In classical science, objectivity is often described as the “View from Nowhere.” This is the ideal that a scientist can observe the natural world as a neutral, detached spectator, without their presence or method of measurement altering the reality they are studying. However, 20th-century physics—specifically General Relativity and Quantum Mechanics—shattered this image of the “independent observer.”


2.1 The Death of Absolute Space and Time

Before Albert Einstein, the Newtonian view of the universe assumed that space and time were an absolute, objective “stage” upon which events occurred. Whether you were standing still or moving at the speed of light, an hour was an hour, and a meter was a meter.

General Relativity changed this by showing that space and time are not objective backgrounds but are relative to the observer’s frame of reference.

  • Time Dilation: Time actually moves slower for an observer moving at high speeds compared to one standing still.

  • The Implication: There is no “objective” clock for the universe. “Truth” about time and distance depends entirely on the location and velocity of the person doing the measuring.


2.2 The Double-Slit Experiment and the Measurement Problem

While Relativity made the scales of measurement relative, Quantum Mechanics suggested that the very act of looking at the world changes what the world is doing. This is best illustrated by the Double-Slit Experiment.

  1. The Setup: Scientists fire subatomic particles (like electrons) at a barrier with two slits.

  2. The “Unobserved” Result: When no one is watching, the electrons act like waves, passing through both slits simultaneously and creating an interference pattern on the back wall.

  3. The “Observed” Result: If a scientist places a detector at the slits to see which one the electron actually goes through, the electron “chooses” a path and acts like a particle.

  4. The Paradox: The electron behaves differently simply because it is being monitored.

This is known as the Measurement Problem. It suggests that we cannot speak of a subatomic reality that exists “objectively” independent of our interaction with it. The observer and the observed are, at some level, a single system.


2.3 Subject/Object Entanglement

In traditional logic, we distinguish between the Subject (the person thinking/observing) and the Object (the thing being thought about/observed).

The “Observer Effect” suggests that the barrier between these two is porous. If the method of observation determines whether a photon is a wave or a particle, then the scientist is not just discovering reality; they are partially participating in its creation. This challenges the “Reasonable Person” to move beyond the idea of a “ready-made” world and toward a more complex, interactive understanding of nature.
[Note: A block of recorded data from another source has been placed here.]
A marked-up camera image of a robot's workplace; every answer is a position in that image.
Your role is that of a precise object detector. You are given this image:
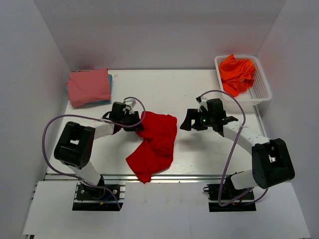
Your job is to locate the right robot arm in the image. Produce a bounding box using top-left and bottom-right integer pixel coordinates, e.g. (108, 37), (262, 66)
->
(180, 99), (295, 199)

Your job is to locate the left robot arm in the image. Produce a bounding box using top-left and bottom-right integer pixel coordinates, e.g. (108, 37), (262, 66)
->
(54, 98), (144, 199)

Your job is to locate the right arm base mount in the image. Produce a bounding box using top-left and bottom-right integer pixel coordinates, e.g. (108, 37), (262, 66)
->
(203, 183), (257, 213)

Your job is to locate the folded pink t shirt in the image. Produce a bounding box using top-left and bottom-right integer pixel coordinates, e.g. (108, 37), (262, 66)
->
(67, 68), (110, 108)

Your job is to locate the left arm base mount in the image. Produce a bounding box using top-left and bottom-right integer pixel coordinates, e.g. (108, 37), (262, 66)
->
(72, 183), (125, 212)

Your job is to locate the aluminium table rail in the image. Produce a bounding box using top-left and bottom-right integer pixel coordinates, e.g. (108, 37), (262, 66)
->
(43, 174), (221, 183)

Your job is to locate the red t shirt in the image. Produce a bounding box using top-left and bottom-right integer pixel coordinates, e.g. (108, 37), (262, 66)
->
(126, 111), (177, 184)

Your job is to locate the folded blue t shirt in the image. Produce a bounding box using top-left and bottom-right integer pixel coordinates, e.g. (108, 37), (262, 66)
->
(91, 74), (113, 104)

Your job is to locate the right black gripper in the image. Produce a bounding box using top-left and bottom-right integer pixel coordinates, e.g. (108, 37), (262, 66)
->
(180, 109), (215, 131)

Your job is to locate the white plastic basket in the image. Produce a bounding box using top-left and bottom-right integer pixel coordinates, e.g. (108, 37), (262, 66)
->
(214, 55), (272, 107)

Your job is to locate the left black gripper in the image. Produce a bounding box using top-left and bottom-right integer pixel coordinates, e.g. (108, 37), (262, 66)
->
(120, 111), (145, 131)

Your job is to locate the orange t shirt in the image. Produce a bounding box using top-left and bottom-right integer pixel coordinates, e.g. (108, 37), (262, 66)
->
(219, 54), (256, 97)
§2 Summary Table: The Challenge to Objectivity

Concept The Classical View The Modern Challenge
Space & Time Absolute and the same for everyone. Relative to the observer’s motion (Einstein).
Observation Passive; doesn’t change the object. Active; “collapses” the wave function (Quantum).
The Scientist A detached spectator. An entangled participant in the system.
Objectivity Discovering a fixed, external reality. Understanding the interaction between observer and world.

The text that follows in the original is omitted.